J. Biochem, 1990, Vol. 107, No. 5 714-717
© 1990 Japanese Biochemical Society
research-article |
The Methanol-Oxidizing System of Methylobacterium extorquens AM1 Reconstituted with Purified Constituents
Department of Life Science, Faculty of Science, Tokyo Institute of Technology O-okayama, Meguro-ku, Tokyo 152
1To whom all correspondence should be addressed.

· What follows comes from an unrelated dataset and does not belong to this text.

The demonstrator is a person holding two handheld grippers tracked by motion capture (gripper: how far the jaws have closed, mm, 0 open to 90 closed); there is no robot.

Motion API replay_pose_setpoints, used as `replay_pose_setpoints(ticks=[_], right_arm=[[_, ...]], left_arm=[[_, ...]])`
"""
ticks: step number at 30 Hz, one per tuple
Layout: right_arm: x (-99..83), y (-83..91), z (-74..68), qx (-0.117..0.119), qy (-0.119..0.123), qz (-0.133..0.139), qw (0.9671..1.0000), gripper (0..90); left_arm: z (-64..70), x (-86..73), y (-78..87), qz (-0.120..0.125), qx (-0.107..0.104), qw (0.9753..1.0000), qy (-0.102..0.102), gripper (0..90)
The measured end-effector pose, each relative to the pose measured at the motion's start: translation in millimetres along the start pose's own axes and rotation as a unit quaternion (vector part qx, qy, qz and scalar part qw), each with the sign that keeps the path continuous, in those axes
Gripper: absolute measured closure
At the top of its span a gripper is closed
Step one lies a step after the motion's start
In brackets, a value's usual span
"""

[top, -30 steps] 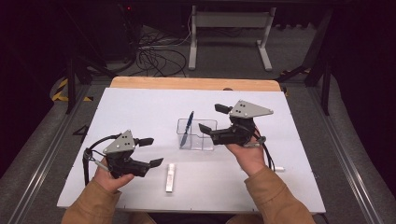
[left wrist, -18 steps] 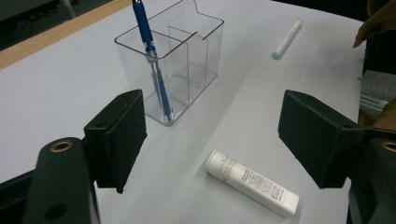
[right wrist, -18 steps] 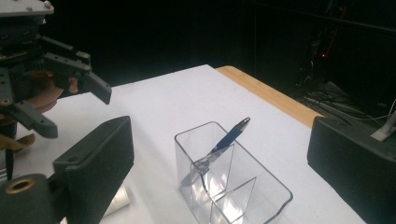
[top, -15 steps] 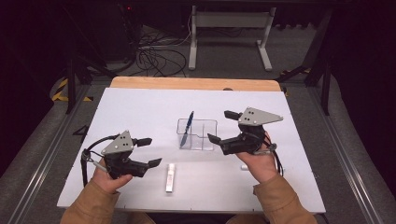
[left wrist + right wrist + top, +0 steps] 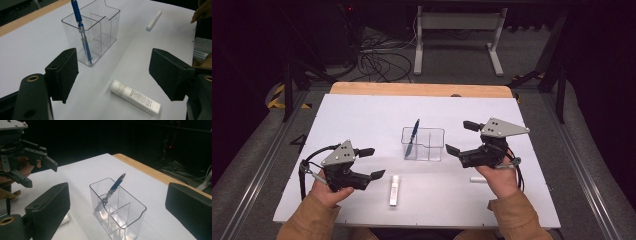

The electron transport system (with cytochrome a a3) coupled to the oxidation of methanol in Methylobacterium extorquens AM1 (former pseudomonas AM1) was reconstituted with highly purified constituents of the system. A mixture of 2.7 µM methanol dehydrogenase, 3.2 µM cytochrome CH, and 71 nM cytochrome c oxidase (=cytochrome aa3) consumed oxygen at a lower rate in the presence of methanol, while its activity was enhanced 3-fold by the addition of 1.4 µM cytochrome cL (74 mol of O2 consumed/mol of heme a of cytochrome c oxidase per min). Further addition of amicyanin to the above mixture did not affect the activity. Although ammonium ion greatly activated the activity of methanol dehydrogenase, the ion had little effect on the oxygen consumption activity of the above mixture. On the basis of the results obtained in the present study, an electron transport system is proposed for the oxidation of methanol in M. extorquens AM1.